Que faudra t-il faire ?

Que faudra t-il faire pour que les terroristes comprennent enfin que les Juifs du monde entier ne sont en rien responsables des errements de la politique de Benjamin Netanyahu et de ses alliés d’extrême-droite ?
Les événements tragiques de ce dimanche montrent que la guerre est déclarée, comme elle le fut il y a plus d’un demi-siècle de cela…
Si les événements ignobles du 7 octobre constituent un sommet dans la barbarie, force est de constater que la riposte du gouvernement Israélien à permis au Hamas d’atteindre son objectif : en s’en prenant au peuple gazaoui, ce gouvernement s’est non seulement trompé de cible, mais il a légitimé de fait une réaction qui, d’antisioniste, a glissé vers un antisémitisme rampant…
L’on en voudra pour preuve, chez nous, le boycott totalement injustifié du chanteur Amir. Quel que soit le caractère totalement injustifié de la politique du gouvernement de l’État hébreux, rien ne justifie ces actions antisémites, alors que même une partie du peuple israélien conteste les décisions prises en son nom.
Alors oui, la lutte contre le Hamas, mouvement terroriste, est totalement justifiée. Mais, rien ne peut excuser que le peuple palestinien soit ainsi « pris en otage » par Tsahal, dont certains membres n’hésitent plus à condamner la politique qui leur est imposée par un pouvoir dont la légitimité semble plus que vacillante et qui n’a aucun intérêt à l’arrêt des hostilités.
Si distinguer le bon grain de l’ivraie n’est pas chose facile, et que le Hamas s’est effectivement fondu au sein de la population palestinienne, la répression aveugle n’a jamais constitué une solution et n’a fait que ruiner le capital de sympathie dont notre peuple a bénéficié depuis la Shoah…

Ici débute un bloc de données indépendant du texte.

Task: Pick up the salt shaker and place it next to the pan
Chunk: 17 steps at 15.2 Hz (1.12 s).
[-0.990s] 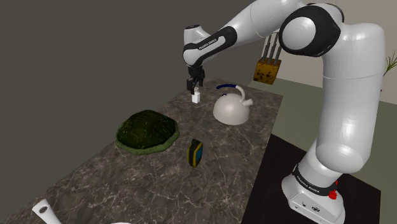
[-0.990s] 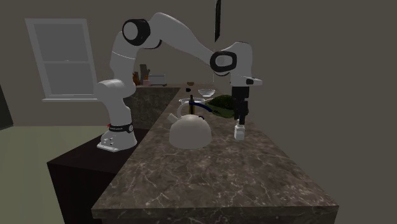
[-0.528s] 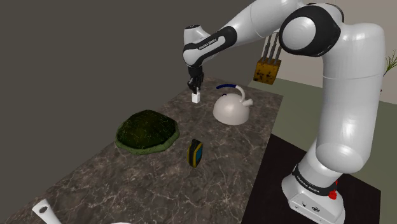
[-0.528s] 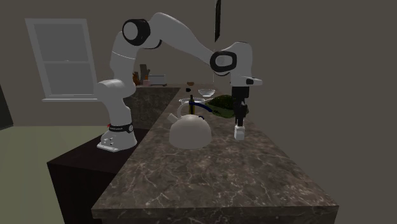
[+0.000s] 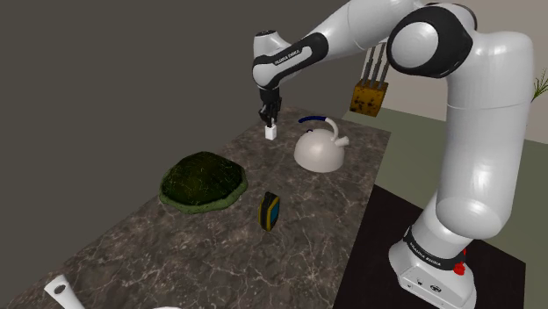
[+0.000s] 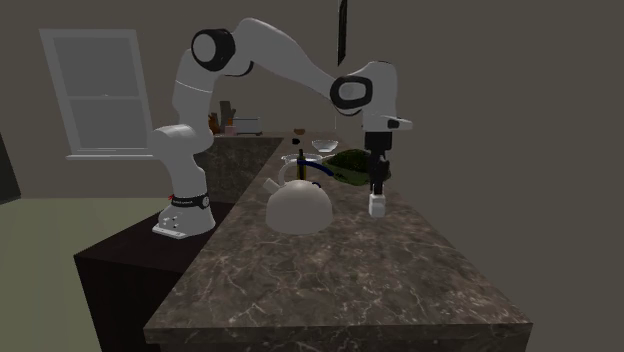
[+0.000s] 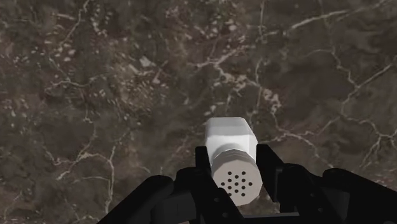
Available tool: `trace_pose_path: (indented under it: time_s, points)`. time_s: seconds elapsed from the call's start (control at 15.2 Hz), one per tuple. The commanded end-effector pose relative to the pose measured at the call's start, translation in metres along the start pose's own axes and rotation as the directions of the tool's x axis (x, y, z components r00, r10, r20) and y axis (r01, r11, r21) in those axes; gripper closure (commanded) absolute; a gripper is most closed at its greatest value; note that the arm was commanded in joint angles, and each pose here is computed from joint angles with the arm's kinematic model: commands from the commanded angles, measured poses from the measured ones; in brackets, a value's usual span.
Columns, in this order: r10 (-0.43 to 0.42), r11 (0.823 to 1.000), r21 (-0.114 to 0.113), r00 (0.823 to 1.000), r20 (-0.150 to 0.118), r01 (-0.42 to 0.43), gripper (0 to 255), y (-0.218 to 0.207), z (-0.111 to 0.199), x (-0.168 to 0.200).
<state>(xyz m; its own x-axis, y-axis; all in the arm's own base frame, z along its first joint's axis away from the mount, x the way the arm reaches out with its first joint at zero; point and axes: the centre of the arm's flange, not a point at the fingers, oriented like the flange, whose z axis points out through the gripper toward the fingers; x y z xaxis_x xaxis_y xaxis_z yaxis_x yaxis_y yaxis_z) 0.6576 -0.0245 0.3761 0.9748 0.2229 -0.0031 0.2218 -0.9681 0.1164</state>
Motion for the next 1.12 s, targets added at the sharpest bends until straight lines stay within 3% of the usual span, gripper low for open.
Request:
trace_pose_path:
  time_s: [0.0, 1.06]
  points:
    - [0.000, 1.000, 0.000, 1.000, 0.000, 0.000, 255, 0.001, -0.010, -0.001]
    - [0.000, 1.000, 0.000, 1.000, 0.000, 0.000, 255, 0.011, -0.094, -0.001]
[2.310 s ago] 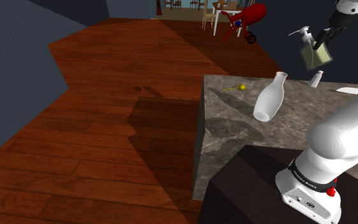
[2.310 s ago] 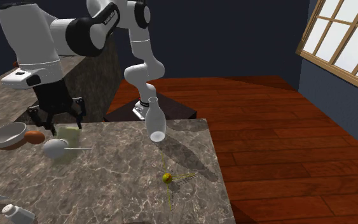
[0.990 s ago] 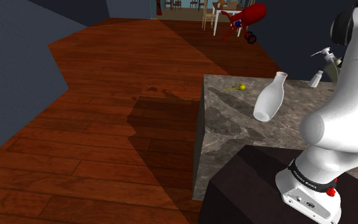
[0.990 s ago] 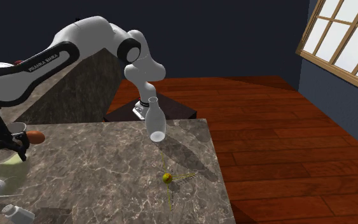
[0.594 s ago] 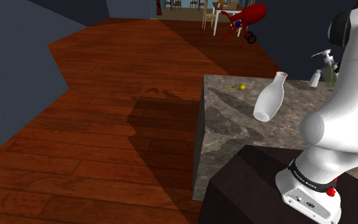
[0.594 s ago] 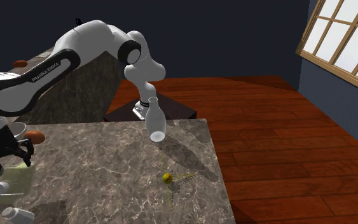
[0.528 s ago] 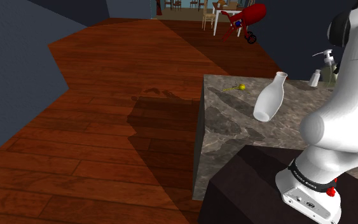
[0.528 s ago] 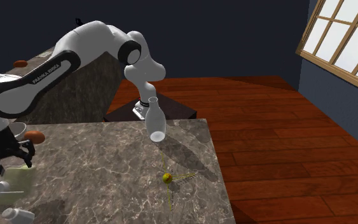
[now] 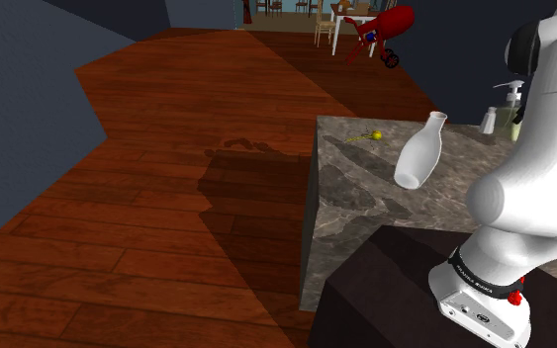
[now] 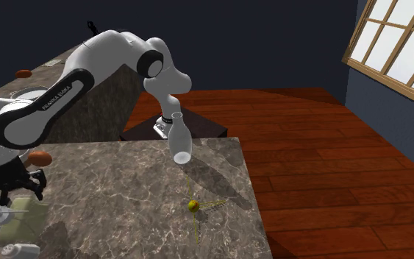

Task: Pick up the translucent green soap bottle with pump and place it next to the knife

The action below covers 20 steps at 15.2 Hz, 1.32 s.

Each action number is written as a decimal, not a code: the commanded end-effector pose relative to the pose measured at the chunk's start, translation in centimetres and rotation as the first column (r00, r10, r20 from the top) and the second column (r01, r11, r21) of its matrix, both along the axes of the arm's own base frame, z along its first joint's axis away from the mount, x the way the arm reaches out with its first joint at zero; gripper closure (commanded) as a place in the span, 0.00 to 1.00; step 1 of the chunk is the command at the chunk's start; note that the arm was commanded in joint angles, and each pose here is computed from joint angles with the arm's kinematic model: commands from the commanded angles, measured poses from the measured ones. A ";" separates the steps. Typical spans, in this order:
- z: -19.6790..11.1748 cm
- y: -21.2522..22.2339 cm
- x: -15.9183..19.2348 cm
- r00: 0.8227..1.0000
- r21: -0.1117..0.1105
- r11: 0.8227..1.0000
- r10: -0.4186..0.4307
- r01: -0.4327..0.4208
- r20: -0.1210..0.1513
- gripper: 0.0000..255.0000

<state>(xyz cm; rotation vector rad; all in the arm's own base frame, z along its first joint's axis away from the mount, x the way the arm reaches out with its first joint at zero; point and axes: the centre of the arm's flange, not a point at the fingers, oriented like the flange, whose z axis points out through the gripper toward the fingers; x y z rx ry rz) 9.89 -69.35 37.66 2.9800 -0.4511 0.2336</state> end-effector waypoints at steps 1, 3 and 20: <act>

Les premières guerres auxquelles cet État naissant fut confronté furent pour le moins légitimes ; malheureusement, 1982 fut un tournant décisif qui fit passer l’État hébreux de victime à coupable, et les événements actuels ne font que confirmer cet état de fait.
Notre peuple n’a pas vocation à être une éternelle victime, mais rien ne saurait justifier qu’un gouvernement d’extrême-droite nous fasse passer de victimes à bourreaux.
Il serait bon que les justes propos de Golda Meir, dont le gouvernement actuel piétine allègrement l’idéal, prennent enfin tout leur sens :
Nous pouvons pardonner aux Arabes d’avoir tué nos enfants. Nous ne pouvons pas leur pardonner de nous avoir obligés à tuer leurs enfants.